> [Exercise] Among the entries, which lines carry the string "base"? Copy each of them.

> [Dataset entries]
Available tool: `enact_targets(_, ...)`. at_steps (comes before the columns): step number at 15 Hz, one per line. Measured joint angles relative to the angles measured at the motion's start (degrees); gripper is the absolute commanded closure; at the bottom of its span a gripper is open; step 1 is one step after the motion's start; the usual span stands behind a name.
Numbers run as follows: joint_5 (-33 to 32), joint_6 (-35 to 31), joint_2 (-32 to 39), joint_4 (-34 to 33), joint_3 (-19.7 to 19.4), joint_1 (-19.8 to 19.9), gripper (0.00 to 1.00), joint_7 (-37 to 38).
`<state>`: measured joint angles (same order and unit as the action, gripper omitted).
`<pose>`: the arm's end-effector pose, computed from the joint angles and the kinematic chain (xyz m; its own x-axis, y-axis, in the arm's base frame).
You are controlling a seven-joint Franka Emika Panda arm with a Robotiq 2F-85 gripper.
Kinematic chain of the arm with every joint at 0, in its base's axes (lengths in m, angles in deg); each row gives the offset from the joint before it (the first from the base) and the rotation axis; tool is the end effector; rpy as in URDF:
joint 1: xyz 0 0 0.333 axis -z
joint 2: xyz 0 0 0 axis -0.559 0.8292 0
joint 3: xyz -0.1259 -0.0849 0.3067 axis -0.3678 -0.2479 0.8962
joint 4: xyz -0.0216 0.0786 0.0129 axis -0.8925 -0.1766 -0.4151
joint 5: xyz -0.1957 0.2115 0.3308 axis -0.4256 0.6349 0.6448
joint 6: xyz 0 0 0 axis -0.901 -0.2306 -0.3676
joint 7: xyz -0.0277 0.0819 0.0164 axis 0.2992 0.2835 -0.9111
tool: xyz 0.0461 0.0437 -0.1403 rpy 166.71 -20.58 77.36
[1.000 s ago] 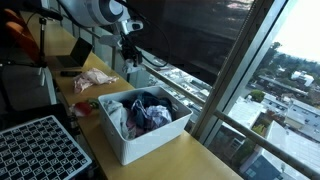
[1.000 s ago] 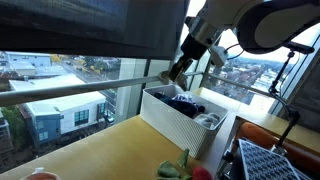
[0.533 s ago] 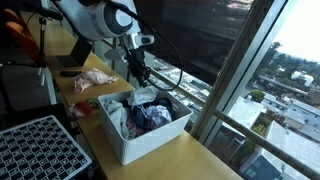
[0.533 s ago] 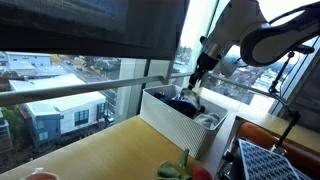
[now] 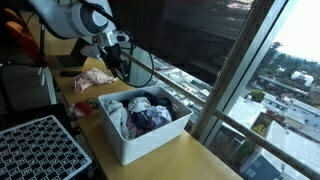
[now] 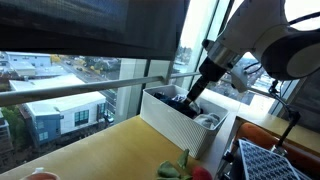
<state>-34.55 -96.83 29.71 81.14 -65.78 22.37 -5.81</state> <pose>0.5484 0.1561 0.2705 0.9087 0.2824 0.3075 0.2229 -0.9510 0.2145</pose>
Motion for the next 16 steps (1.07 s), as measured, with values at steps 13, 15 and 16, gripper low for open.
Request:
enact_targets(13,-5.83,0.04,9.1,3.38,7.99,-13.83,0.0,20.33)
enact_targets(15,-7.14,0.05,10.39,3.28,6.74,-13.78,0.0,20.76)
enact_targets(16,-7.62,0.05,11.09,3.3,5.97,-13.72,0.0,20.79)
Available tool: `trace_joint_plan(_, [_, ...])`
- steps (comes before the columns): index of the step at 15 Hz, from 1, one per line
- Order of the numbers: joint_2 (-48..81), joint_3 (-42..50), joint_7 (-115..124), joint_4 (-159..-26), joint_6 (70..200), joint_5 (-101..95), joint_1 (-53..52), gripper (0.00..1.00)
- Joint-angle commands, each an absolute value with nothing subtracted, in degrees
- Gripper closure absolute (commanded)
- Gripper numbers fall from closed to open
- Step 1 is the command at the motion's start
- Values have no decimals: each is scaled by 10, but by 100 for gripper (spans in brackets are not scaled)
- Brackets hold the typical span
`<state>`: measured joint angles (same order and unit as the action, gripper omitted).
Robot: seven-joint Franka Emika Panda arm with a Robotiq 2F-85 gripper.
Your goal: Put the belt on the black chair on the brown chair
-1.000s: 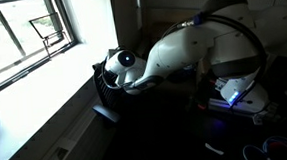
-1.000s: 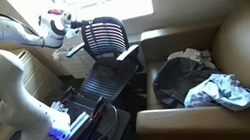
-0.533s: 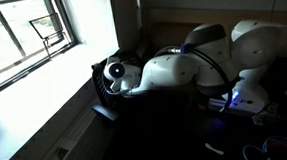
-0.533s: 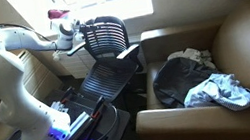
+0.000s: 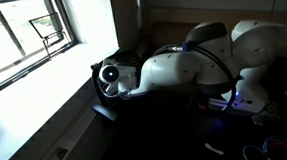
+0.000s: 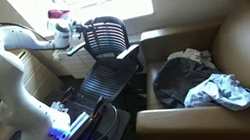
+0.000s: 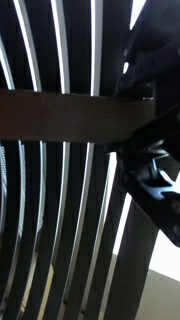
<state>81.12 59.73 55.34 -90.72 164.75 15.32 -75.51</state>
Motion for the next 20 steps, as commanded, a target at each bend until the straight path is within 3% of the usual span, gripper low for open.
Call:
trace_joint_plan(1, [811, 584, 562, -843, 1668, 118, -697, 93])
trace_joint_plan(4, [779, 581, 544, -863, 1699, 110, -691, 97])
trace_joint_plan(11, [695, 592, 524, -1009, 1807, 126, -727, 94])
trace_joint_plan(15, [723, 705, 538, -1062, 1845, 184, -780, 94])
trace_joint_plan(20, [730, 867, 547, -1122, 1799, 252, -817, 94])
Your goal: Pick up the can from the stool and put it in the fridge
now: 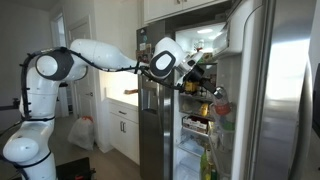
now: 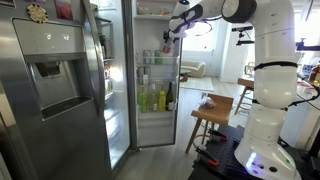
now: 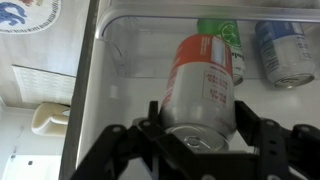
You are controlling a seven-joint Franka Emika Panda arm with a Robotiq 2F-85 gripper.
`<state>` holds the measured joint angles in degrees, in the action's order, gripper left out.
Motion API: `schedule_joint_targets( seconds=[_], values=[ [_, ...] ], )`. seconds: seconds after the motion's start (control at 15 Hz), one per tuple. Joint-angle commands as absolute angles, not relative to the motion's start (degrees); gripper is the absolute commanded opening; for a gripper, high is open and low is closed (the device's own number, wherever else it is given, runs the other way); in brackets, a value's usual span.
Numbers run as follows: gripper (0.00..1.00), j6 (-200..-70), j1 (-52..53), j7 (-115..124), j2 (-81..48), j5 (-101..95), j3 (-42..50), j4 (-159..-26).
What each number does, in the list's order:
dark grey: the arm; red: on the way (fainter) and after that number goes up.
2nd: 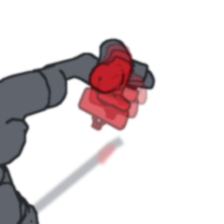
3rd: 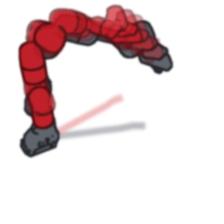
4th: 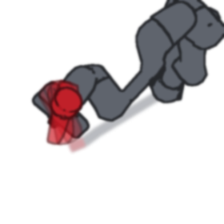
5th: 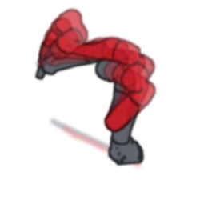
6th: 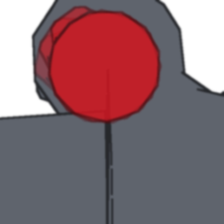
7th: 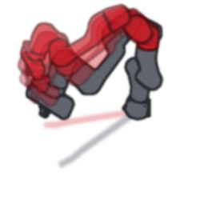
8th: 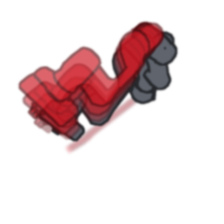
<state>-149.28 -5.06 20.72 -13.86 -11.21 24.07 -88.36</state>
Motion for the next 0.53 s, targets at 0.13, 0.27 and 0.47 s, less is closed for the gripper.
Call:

> [Response for this exercise]
`<pose>`: the arm's end-effector pose, computed from the joint angles and the kinematic chain (xyz m; its own x-axis, y-axis, in the arm's base frame).
Kinematic chain of the arm with every joint at 0, in its base's axes (lengths in m, angles in deg); each row gives the offset from the joint before it (the first from the base) and the rotation axis; tool is the end effector; rpy as in URDF:

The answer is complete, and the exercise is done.